■ **Your objective**: Would you write out, word for word, each line of the records below from the top through the one holding "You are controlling"?

◆ ◆ ◆

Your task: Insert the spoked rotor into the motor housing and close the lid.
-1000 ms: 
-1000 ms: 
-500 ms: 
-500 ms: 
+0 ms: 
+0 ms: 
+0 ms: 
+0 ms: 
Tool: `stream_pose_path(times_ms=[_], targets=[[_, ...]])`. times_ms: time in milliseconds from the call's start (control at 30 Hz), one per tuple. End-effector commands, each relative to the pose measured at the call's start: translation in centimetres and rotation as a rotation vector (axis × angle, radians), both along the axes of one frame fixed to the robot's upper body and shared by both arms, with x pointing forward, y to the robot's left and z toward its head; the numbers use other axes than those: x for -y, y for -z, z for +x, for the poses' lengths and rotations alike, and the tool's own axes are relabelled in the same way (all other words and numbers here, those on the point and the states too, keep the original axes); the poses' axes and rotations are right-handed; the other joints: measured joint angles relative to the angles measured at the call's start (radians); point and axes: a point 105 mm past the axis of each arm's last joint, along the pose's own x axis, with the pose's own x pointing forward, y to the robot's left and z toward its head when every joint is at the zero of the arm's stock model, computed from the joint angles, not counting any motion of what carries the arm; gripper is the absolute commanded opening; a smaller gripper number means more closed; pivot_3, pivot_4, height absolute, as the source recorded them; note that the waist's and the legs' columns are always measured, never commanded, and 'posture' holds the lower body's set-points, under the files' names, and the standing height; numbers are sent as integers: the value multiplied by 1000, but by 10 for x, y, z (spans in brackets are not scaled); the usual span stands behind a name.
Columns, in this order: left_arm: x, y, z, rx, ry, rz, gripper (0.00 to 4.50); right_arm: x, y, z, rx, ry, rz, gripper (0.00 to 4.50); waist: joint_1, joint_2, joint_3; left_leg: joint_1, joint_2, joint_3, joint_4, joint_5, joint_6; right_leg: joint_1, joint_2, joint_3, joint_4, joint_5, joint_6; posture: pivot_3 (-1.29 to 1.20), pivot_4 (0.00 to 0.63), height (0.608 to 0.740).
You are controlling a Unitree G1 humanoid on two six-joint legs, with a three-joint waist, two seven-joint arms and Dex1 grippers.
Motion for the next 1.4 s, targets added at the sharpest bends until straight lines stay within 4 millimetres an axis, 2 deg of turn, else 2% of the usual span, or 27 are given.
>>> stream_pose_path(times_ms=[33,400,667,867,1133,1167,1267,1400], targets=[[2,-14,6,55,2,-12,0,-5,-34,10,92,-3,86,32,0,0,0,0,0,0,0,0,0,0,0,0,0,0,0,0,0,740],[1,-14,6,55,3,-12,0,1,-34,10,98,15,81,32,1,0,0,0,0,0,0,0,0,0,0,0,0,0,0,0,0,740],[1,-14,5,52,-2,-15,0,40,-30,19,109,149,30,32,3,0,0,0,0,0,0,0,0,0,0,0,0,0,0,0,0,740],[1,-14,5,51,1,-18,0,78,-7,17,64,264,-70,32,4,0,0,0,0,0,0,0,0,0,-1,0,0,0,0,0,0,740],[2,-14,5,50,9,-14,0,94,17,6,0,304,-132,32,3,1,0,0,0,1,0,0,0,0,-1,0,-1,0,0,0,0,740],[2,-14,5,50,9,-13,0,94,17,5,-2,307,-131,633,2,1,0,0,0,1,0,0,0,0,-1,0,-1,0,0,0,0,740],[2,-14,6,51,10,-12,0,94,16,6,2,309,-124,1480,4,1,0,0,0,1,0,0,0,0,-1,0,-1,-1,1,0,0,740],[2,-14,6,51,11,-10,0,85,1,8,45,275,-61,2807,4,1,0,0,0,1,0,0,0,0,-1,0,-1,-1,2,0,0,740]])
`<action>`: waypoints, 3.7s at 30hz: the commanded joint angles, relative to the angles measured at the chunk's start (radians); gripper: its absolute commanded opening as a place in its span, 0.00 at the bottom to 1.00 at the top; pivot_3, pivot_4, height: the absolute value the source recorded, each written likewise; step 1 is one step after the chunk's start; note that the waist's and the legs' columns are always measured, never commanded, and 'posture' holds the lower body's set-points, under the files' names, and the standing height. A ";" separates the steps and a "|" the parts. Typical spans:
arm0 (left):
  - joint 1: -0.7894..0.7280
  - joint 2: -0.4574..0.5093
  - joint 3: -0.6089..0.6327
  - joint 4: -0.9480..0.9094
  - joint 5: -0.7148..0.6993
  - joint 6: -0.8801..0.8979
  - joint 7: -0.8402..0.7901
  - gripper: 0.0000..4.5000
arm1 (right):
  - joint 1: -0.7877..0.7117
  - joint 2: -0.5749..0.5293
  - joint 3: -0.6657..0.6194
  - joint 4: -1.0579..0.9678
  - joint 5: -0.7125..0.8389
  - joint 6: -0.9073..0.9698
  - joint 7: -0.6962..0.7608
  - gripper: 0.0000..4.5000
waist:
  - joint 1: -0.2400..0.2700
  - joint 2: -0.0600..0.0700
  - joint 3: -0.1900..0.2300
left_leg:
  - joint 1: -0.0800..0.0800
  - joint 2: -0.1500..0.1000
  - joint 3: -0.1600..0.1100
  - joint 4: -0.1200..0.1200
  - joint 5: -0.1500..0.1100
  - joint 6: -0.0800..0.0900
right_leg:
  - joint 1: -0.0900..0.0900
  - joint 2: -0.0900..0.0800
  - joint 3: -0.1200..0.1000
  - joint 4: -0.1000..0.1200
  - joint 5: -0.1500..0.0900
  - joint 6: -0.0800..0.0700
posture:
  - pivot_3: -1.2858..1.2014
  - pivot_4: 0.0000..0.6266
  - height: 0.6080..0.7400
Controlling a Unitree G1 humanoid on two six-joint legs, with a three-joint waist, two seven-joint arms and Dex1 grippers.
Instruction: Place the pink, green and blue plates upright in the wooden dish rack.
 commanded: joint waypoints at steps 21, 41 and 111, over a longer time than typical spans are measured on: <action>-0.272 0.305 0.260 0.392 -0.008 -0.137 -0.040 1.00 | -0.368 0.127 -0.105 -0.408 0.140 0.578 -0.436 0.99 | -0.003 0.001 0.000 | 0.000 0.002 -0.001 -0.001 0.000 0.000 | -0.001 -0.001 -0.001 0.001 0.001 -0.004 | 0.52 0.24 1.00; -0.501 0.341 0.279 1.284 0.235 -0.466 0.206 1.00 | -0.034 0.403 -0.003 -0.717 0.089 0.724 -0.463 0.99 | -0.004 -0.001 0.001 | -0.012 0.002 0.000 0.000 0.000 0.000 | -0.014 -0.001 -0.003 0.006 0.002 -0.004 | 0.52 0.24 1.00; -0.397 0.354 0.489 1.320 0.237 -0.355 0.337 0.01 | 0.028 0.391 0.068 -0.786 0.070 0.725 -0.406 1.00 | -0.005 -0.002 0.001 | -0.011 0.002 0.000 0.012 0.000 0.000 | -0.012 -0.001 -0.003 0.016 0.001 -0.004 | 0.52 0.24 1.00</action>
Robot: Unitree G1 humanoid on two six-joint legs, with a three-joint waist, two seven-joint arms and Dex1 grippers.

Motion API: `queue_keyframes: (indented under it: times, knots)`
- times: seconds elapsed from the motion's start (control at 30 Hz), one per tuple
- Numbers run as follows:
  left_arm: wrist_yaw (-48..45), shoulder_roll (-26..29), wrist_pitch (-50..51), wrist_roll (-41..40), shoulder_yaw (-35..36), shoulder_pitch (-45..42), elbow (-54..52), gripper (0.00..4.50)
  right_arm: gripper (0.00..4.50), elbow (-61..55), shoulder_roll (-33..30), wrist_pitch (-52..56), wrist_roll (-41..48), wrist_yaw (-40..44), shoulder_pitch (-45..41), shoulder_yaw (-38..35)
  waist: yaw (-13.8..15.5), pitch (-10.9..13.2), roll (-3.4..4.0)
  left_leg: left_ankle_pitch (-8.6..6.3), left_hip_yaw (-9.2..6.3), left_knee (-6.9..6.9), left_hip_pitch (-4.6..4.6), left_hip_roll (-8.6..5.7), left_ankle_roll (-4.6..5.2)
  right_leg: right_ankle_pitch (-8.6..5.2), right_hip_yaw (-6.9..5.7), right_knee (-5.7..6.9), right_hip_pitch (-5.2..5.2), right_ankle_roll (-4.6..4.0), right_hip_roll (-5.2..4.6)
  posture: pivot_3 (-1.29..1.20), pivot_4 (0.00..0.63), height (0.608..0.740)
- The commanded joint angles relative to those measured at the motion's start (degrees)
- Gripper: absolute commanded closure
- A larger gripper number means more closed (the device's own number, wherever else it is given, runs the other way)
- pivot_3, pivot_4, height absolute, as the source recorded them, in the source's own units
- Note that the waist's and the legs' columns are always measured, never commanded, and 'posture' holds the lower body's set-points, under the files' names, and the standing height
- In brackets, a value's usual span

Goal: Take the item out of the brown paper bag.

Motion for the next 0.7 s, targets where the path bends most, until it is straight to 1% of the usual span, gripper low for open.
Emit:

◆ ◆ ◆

■ **Written answer**:
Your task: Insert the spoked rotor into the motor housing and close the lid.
-1000 ms: 
-1000 ms: 
-500 ms: 
-500 ms: 
+0 ms: 
+0 ms: 
+0 ms: 
+0 ms: 
Tool: `stream_pose_path(times_ms=[_], targets=[[_, ...]])`. times_ms: time in milliseconds from the call's start (control at 30 Hz), one per tuple. End-effector commands, each relative to the pose measured at the call's start: translation in centimetres and rotation as a rotation vector (axis × angle, radians), both along the axes of one frame fixed to the robot's upper body and shared by both arms, with x pointing forward, y to the robot's left and z toward its head; the numbers use other axes than those: x for -y, y for -z, z for +x, for the poses' lengths and rotations alike, and the tool's own axes are relabelled in the same way (all other words and numbers here, those on the point and the states too, keep the original axes); the poses' axes and rotations are right-handed; the other joints: measured joint angles relative to the angles measured at the call's start (radians); point and axes: a point 105 mm past the axis of each arm's last joint, along the pose's own x axis, with the pose's own x pointing forward, y to the robot's left and z toward its head when every joint is at the zero of the arm's stock model, computed from the joint angles, not counting any motion of what carries the arm; gripper is the absolute commanded opening; a smaller gripper number means more closed; pivot_3, pivot_4, height absolute, as the source recorded them; note that the waist's and the legs' columns are always measured, never commanded, and 'posture' holds the lower body's set-points, under the files' names, and the standing height; numbers are sent as integers: the value multiplied by 1000, but by 10 for x, y, z (spans in brackets are not scaled); the usual span stands behind a name.
Columns, in this order: left_arm: x, y, z, rx, ry, rz, gripper (0.00 to 4.50); right_arm: x, y, z, rx, ry, rz, gripper (0.00 to 4.50); waist: joint_1, joint_2, joint_3; left_leg: joint_1, joint_2, joint_3, joint_4, joint_5, joint_6; right_leg: joint_1, joint_2, joint_3, joint_4, joint_5, joint_6; posture: pivot_3 (-1.29 to 1.20), pivot_4 (0.00 to 0.63), height (0.608 to 0.740).
You are controlling a Unitree G1 humanoid on two six-joint legs, with a three-joint waist, two seven-joint arms and Dex1 grippers.

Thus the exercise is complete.